Glomerular disease tied to increased CVD risk
Adults with glomerular disease have a more than twofold risk of cardiovascular (CV) events compared with the general population, with the risk varying by type of glomerular disease, according to a retrospective study presented at ASN Kidney Week 2020.
The researchers identified 1,912 adults (median age 50.6 years, 59.5 percent male) with glomerular disease from a centralized kidney pathology registry between 2000 and 2012 in British Columbia, Canada. These included incidents of focal segmental glomerulosclerosis (FSGS; n=540), IgA nephropathy (n=759), membranous nephropathy (n=387), and minimal change disease (n=226). Patients with end-stage kidney disease (ESKD) at biopsy were excluded.
A hospital discharge registry was used to assess the primary outcome which was a composite of major adverse CV events or revascularization procedure, including coronary artery, cerebrovascular, and peripheral vascular disease. Patients were followed up for a median 6.8 years during which time 338 CV events occurred.
The overall risk of CV events at 10 years was 16 percent, with an event rate of 24.7 per 1,000 person-years. This risk varied by glomerular disease type with the highest risk noted with FSGS (27.0 percent), followed by membranous nephropathy (19.4 percent), minimal change disease (13.2 percent), and IgA nephropathy (7.7 percent), with event rates of 46.1, 26.4, 16.4, and 12.2 per 1,000 person-years, respectively. [ASN Kidney Week 2020, abstract SA-OR36]
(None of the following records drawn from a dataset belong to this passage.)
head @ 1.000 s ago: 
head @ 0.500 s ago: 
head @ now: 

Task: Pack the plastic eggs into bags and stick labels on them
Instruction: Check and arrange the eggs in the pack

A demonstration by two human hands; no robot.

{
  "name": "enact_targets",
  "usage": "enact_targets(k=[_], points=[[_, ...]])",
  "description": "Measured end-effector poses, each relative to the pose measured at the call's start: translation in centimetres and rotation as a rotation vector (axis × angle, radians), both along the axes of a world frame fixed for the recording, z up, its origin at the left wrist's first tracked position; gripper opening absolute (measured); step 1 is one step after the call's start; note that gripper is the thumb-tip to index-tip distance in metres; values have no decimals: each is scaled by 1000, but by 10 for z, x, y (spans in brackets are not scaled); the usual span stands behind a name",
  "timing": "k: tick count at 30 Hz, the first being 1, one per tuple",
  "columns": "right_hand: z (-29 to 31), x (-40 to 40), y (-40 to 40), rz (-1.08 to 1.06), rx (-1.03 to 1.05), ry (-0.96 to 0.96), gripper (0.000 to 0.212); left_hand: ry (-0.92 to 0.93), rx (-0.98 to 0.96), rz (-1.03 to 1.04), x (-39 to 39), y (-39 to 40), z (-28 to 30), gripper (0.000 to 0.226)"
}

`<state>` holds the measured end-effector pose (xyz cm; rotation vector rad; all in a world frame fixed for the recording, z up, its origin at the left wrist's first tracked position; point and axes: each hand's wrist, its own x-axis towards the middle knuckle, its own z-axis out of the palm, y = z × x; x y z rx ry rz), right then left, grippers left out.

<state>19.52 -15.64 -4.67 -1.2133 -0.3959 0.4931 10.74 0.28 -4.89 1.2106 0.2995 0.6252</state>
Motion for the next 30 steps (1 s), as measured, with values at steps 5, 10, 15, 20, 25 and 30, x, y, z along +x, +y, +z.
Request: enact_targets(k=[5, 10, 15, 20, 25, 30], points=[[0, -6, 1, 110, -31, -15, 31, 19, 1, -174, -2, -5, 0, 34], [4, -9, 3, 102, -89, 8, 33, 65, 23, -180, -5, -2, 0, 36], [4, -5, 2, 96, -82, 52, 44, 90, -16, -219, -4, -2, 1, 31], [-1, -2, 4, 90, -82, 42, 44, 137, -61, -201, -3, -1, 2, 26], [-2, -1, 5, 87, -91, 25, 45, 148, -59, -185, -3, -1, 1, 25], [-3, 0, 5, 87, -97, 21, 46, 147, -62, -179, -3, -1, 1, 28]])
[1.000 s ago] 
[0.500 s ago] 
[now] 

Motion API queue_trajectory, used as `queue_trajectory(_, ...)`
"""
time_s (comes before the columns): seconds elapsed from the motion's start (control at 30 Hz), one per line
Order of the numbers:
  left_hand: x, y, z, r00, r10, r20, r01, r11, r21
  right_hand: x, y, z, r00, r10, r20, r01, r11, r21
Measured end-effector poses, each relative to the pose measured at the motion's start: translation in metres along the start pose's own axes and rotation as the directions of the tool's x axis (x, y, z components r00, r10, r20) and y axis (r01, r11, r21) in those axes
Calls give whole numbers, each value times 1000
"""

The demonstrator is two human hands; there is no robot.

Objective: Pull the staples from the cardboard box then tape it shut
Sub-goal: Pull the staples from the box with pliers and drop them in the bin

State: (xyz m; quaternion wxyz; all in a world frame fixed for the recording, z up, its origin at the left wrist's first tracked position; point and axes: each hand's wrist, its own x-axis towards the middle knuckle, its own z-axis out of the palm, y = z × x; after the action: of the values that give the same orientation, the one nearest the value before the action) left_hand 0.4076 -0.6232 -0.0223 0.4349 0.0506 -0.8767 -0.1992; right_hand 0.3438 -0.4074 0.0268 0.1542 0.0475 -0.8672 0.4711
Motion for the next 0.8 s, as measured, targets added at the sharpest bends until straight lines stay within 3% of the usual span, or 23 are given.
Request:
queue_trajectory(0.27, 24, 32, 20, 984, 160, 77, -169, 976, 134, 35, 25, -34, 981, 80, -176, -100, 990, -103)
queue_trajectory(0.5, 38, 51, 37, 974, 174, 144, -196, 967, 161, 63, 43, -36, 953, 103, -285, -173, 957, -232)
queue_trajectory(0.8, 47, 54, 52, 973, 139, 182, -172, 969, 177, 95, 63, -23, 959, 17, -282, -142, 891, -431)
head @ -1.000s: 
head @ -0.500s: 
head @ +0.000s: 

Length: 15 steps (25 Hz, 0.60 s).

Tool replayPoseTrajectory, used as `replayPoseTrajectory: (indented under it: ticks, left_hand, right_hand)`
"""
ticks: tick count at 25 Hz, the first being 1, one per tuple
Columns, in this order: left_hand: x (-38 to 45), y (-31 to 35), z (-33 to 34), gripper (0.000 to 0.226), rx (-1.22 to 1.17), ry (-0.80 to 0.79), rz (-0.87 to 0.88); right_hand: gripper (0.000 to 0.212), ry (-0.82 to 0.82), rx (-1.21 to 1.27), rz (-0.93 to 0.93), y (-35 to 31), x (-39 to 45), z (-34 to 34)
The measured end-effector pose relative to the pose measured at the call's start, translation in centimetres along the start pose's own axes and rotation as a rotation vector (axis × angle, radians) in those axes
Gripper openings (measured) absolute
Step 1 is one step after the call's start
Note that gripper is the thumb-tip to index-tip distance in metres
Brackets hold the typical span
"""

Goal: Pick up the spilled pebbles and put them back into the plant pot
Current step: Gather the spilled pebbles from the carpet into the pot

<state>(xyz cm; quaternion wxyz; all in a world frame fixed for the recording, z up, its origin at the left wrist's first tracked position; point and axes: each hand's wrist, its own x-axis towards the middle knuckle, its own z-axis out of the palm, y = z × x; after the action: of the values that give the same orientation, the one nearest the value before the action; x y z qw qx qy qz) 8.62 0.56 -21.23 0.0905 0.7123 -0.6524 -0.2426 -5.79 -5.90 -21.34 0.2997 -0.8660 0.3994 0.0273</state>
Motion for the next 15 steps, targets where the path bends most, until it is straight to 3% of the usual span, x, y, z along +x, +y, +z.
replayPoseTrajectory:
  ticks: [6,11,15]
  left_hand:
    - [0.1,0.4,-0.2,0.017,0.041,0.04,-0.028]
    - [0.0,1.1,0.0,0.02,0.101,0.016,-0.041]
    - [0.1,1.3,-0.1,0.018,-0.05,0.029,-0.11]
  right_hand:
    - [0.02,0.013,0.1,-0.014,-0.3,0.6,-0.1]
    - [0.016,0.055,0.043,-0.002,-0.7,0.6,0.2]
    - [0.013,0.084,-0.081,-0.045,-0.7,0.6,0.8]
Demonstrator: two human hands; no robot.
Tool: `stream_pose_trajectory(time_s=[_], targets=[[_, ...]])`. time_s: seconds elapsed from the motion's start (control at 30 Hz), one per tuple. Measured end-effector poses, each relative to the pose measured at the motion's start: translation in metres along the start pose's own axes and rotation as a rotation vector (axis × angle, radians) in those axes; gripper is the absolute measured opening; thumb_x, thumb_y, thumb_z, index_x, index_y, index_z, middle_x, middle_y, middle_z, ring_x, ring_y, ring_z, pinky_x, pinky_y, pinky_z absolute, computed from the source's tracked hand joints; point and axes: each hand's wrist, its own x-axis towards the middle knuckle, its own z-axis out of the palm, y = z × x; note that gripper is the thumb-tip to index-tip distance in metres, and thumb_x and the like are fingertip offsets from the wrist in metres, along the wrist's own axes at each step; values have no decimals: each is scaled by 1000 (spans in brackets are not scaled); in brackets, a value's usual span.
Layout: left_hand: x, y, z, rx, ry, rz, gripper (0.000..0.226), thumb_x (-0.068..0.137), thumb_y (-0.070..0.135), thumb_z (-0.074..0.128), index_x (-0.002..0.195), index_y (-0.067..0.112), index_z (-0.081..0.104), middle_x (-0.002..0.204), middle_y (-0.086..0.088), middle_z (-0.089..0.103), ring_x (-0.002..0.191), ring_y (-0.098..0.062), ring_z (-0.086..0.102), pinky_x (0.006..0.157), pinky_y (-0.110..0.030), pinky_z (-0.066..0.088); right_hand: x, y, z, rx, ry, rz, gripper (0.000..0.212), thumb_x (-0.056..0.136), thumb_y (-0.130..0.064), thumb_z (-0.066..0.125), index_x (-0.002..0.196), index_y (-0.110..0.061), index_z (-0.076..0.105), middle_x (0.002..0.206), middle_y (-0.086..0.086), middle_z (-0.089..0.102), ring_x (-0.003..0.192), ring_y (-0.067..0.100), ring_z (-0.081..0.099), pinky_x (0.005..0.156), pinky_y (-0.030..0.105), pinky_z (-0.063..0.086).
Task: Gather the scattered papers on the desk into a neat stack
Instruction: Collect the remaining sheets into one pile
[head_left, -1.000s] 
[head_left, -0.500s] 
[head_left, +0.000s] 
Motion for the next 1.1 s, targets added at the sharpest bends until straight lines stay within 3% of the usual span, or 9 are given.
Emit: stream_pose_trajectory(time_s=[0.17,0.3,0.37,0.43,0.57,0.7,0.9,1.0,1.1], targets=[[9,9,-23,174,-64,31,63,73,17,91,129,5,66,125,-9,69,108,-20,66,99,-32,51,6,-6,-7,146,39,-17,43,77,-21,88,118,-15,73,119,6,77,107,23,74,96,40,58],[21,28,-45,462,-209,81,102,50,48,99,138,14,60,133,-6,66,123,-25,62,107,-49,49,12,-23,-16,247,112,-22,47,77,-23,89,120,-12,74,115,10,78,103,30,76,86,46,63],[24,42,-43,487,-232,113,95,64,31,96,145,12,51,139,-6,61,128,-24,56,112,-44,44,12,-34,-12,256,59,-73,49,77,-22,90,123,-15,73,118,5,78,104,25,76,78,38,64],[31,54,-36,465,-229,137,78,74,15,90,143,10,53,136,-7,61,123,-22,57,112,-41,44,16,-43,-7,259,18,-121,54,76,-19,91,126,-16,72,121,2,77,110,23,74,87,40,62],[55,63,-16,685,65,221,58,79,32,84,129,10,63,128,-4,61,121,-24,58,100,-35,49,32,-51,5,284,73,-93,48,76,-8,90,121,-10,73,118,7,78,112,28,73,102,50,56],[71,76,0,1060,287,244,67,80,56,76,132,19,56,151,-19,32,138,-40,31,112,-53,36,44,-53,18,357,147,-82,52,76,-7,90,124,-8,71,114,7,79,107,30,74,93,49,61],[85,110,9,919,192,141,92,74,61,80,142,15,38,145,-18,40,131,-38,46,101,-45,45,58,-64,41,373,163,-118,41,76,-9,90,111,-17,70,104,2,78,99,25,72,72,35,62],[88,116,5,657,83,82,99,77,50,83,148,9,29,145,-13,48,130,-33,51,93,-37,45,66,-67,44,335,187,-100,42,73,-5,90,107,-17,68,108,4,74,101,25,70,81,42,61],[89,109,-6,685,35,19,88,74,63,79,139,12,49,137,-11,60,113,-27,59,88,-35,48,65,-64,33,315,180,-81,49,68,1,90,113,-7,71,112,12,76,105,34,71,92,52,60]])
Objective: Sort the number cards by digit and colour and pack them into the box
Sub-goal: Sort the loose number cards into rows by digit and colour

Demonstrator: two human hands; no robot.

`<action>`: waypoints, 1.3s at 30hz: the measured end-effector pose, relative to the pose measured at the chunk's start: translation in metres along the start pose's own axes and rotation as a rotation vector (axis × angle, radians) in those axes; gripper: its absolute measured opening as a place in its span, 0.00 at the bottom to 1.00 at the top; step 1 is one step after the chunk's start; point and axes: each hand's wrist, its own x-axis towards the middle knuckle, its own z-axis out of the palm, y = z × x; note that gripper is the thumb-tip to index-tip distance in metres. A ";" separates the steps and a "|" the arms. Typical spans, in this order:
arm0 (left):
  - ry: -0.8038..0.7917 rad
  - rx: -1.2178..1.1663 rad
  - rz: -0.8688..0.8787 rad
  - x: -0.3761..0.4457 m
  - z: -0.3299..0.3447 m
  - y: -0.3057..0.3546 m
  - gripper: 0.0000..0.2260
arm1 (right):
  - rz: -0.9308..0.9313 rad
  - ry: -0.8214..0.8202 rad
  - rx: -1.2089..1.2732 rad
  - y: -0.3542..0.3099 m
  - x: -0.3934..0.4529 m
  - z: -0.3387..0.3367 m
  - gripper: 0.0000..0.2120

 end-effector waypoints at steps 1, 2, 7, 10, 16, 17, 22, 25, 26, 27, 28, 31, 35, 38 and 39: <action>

Univariate analysis showed that compared with IgA nephropathy, membranous nephropathy (hazard ratio [HR], 2.6, 95 percent confidence interval [CI], 1.7–3.9) and FSGS (HR, 3.7, 95 percent CI, 2.6–5.3; p<0.01 for both), but not minimal change disease (HR, 1.3, 95 percent CI, 0.8–2.4; p=0.29), were associated with a higher risk of CV events.
Traditional CV risk factors were also significantly associated with an increased CV risk, as were proteinuria and estimated glomerular filtration rate (eGFR). However, in the multivariable analysis, the significance was lost for multiple factors, including glomerular disease type, though proteinuria (HR, 1.3 per doubling of g/d) and eGFR (HR, 0.8 per 15 mL/min/1.73 m2) remained significant (p<0.01 for both).
This suggests that the increased CV risk among these patients cannot be fully explained by traditional CV risk factors, where some of the risk is accounted for by proteinuria and eGFR, said lead author Heather Gunning from the University of British Columbia in Vancouver, Canada.
Patients with glomerular disease also had a higher risk of CV events compared with the general population (standardized incidence ratio [SIR], 2.46, 95 percent CI, 2.12–2.82). This risk was highest among patients with FSGS (SIR, 3.98, 95 percent CI, 3.19–4.91), followed by membranous nephropathy (SIR, 3.03, 95 percent CI, 2.23–4.03), minimal change disease (SIR, 1.76, 95 percent CI, 1.03–2.82), and IgA nephropathy (SIR, 1.38, 95 percent CI, 1.01–1.85).
“Chronic kidney disease (CKD) is associated with increased CV risk,” said Gunning. While proteinuria and reduced eGFR are strong, independent CV risk factors, patients with glomerular disease may have an additional risk due to nephrotic syndrome, systemic inflammation, endothelial dysfunction, and immunosuppressive therapies, she said. However, there is little data on CV risk in the different types of glomerular disease.
“These results demonstrate that … patients with glomerular disease are at high risk of cardiovascular disease (CVD), both before and after ESKD onset … with 10-year risk exceeding 10 percent,” said Gunning.
The CV risk for all glomerular disease subtypes was higher than the general population,” said Gunning and co-authors. This highlights the need for CVD prevention strategies in patients with glomerular disease.
“Consideration of glomerular disease-specific factors can help improve CV risk prediction. Failure to take these novel factors into account will lead to underestimation of CV risk and underutilization of CV primary prevention strategies,” Gunning noted.
Research is ongoing to examine the effect of long-term glomerular disease activity and immunosuppressive treatment on CV risk. “This will allow better understanding of the impact of glomerular disease on CV risk and whether treatment may modify this,” she added.